¿Por qué no te mueres?


Hay distintos tipos de ineptitud. La que los chilenos conocemos en carne propia es una versión más bien benigna, con clara fecha de expiración. El baldón que nos confiere The Economist, el de tener de presidente a un político inepto, se acabará junto con el mandato de Sebastián Piñera.

Otra cosa muy distinta es la ineptitud que aqueja a los españoles, quienes desde hace demasiado tiempo aguantan, con sorprendente estoicismo para gente tan granada, soberbia y belicosa, el lastre de los Borbones. El aguante tiene facetas graciosas: el rey no es responsable de sus propios actos y por lo tanto no puede ser juzgado por las leyes españolas. Además, el honor de la familia real está resguardado por leyes que impiden que en España se la agravie de palabra o de obra. En España yo no puedo decir con tanto desparpajo, como lo hago aquí, que el rey ha demostrado varias veces ser un verdadero tarado. Basta recordar que quiso hacer callar nada menos que a Hugo Chávez acá mismo en las Indias Occidentales. Juan Carlos redefinió en esa ocasión lo que es un soberano idiota, en un episodio digno de Toy Story: alguien que cree que sus ridículos títulos de realeza no son de juguete.

La historia nos dice que, tal vez con la excepción de Carlos III, los Borbones son una dinastía tan, pero tan inepta, que sólo sobrevive hoy gracias a la inexplicable benevolencia de los españoles. Cuando el mismo Franco quiso acelerar el proceso de restauración de la monarquía española en 1961, quiso eliminar a los Borbones del reality de la sucesión. Otto de Austria, sin embargo, no quiso nada con el trono. La casa real española se libró así del prognatismo Hapsburgo pero cayó en las goyescas narices borbónicas.

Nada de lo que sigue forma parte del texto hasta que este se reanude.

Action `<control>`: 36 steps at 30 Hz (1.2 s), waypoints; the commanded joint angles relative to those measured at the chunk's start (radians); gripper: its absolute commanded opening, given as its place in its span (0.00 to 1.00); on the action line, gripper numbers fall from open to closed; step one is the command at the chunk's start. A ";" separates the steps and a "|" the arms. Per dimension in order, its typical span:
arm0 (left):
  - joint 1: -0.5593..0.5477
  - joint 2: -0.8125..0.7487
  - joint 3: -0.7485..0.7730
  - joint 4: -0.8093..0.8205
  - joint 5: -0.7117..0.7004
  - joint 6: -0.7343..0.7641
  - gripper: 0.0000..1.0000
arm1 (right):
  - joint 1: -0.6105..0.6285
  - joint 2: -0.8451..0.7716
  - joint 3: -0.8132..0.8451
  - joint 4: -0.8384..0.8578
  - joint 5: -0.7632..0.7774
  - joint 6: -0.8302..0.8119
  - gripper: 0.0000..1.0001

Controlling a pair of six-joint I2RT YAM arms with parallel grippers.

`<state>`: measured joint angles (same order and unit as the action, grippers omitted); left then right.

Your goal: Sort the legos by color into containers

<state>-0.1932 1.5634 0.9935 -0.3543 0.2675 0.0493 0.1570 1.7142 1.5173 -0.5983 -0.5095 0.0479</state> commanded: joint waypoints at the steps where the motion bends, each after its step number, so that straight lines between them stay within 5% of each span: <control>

Si los chilenos nos avergonzamos de la ineptitud, de la yeta y de las piñericosas ¿qué haríamos con las historias de los Borbones? Son demasiado numerosas o sórdidas para mencionarlas todas; en ellas, siempre la desgracia va de la mano de algo absurdo, esperpéntico. Baste decir que el mismo rey que hace unos días, a los 74 años de edad, se partió la cadera en tres partes mientras andaba cazando elefantes y búfalos en Botswana, a los 18 manipulaba un revólver que se disparó, hiriendo en la cabeza a su hermano de 14 años. Las circunstancias de la muerte del “príncipe Alfonsito”, en 1956, no han sido nunca aclaradas con exactitud, pero todas las versiones coinciden en que el arma estaba en manos del futuro rey cuando se percutó.

Cualquier persona, después de un trauma así, se mantendría alejada de las armas de fuego, pero Juan Carlos de Borbón ha seguido fascinado con ellas. Para entender esto, habría que comprender la mente de alguien capaz de pagar miles de euros para que unos lacayos le pongan por delante un elefante y así, cómodamente, poder matarlo a balazos. Y después, claro, sacarse la foto. El cadáver del majestuoso animal, la poderosa trompa muerta contra un árbol, y el Rey de España sonriendo al frente como lo que es: un alelado al que cada año su empobrecido reino le regala, en vano, diez millones de euros para que justifique su existencia.

Por lo menos nuestro inepto se financia sus propios juguetitos y no nos obliga a seguir bancándonos a su familia cuando expire su mandato.